Dear emperor is about love and kindness, how we have to be kind and help everyone, even if it means sacrificing luxuries or large amounts of our time and energy. As people who can help, we should.
Bruh, my late-night brain leaps into any sort of imagination easily (too easily in fact), and THIS? This created a whole ass studio of you on red velvety sofa, and then a bespectacled woman interviewer is sitting about one leg apart from you, and then there's a marble-constructed fireplace kinda thing behind you two, and because I don't know how you look, you're just Haanit-but-a-bit-smaller on a sofa, and you're basically being interviewed and the bespectacled woman took her glasses off and chewed on the tip while nodding attentively.

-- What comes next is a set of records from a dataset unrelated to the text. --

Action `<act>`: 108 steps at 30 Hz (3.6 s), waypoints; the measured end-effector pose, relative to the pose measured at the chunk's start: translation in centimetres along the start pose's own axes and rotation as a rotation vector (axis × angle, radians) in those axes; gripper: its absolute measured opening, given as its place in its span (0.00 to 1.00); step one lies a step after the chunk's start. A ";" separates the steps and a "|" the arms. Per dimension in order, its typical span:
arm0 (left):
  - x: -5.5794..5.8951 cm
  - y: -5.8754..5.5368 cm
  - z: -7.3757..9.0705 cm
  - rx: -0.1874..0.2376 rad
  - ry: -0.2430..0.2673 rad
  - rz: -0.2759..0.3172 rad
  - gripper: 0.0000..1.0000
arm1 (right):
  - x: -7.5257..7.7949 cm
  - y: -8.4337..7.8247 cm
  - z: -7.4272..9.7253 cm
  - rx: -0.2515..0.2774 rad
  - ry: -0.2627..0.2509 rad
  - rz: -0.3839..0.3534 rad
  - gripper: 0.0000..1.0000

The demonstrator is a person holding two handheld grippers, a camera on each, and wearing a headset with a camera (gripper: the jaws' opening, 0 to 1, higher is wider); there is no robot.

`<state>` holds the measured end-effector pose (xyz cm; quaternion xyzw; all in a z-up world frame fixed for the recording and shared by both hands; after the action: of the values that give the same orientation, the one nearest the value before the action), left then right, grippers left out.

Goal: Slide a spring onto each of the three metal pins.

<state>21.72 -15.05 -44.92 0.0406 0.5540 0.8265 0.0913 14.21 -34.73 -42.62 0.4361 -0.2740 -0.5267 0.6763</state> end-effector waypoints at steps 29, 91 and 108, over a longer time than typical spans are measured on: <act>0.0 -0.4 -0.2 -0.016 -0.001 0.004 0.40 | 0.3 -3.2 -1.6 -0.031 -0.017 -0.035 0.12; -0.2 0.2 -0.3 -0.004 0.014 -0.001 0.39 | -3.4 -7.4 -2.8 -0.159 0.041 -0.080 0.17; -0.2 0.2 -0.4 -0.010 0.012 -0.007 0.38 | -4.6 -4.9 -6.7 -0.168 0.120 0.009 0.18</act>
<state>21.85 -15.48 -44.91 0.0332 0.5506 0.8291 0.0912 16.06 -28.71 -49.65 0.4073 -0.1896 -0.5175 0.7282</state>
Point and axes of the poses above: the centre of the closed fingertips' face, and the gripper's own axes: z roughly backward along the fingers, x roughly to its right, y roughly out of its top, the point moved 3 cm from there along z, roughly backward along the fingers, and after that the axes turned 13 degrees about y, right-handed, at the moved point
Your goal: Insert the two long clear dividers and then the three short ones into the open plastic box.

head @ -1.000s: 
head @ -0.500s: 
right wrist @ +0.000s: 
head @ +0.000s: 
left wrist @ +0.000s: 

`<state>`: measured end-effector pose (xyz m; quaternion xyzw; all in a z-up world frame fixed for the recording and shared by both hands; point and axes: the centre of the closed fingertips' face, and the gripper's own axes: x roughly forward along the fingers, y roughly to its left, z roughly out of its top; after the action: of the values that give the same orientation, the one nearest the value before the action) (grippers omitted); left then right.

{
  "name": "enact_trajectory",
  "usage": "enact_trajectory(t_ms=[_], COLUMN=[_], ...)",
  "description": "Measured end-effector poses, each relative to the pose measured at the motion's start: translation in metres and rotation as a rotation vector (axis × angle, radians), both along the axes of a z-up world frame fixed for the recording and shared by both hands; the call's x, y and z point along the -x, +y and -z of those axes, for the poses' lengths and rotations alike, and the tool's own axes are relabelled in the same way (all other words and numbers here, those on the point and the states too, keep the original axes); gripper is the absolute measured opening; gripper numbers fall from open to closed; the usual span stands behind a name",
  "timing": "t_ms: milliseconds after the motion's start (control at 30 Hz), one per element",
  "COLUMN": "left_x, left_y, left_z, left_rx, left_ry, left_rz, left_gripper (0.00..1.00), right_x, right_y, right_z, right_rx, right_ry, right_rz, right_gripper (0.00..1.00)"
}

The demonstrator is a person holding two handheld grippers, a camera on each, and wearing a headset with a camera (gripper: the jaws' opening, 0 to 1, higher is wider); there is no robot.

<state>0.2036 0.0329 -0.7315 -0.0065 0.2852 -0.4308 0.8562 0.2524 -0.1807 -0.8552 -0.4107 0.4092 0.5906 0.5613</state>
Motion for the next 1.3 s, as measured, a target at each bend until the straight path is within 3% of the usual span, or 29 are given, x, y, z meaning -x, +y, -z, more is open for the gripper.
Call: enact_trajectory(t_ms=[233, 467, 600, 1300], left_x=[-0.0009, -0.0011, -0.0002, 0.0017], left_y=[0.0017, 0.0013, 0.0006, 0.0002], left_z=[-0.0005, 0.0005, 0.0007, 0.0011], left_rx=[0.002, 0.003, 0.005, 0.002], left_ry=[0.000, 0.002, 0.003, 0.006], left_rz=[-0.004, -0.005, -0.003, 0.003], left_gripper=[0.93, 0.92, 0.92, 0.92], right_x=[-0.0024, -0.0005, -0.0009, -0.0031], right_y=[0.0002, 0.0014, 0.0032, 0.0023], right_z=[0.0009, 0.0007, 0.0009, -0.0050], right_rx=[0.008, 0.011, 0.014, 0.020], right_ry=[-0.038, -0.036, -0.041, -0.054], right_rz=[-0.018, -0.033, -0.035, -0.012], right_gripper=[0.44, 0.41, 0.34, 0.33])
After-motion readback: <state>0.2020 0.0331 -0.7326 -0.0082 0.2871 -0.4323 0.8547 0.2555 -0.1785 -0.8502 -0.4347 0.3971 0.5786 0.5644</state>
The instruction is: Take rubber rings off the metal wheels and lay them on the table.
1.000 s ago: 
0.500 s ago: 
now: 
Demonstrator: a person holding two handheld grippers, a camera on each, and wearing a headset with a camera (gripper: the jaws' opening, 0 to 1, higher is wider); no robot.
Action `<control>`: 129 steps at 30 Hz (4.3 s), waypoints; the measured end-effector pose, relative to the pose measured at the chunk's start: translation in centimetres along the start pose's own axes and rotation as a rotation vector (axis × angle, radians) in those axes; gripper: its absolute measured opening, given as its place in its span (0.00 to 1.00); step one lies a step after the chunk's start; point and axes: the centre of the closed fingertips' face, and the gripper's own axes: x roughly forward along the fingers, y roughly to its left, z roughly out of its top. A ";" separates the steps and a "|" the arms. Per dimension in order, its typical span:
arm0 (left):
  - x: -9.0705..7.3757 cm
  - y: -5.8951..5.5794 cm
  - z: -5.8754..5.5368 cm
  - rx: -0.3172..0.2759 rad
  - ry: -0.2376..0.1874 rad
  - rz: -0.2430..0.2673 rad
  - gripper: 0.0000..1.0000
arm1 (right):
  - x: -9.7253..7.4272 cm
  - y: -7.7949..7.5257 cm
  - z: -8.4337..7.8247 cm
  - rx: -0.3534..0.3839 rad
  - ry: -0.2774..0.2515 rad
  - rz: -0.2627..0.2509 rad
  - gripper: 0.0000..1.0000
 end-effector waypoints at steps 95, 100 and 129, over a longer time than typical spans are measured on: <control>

I'll say, with the way you let their lives play out in the story, it's more than just "disabled people deserve to live." It's that they are capable of feats and contributions as any able-bodied and/or neurotypical people. They are remaking countless lives—their enemies', their allies', and above all, their compatriots'—with their own striving. And it wasn't necessarily done despite their disabilities, or that they managed to scale hardship and achieve greatness equaled to an able-bodied/neurotypical folk. It's that their experience directly impacted them and shaped them such that they made their own unique contributions. They knew things the other folks didn't know, and because of that, their voices enriched the collective discourse and understanding of what it means to be in a community we called society.
All that mandates about being "normal" or "approved by State" has created only a very specific kind of people with uniform ideas which leads to stagnation. If Edith and Co. had been removed because they didn't conform to a narrow band of what counts as "normal and non-defective," then Odeda would only continue its fall.
It's not about how diversity, including disabled people, is good for a population. It's about why.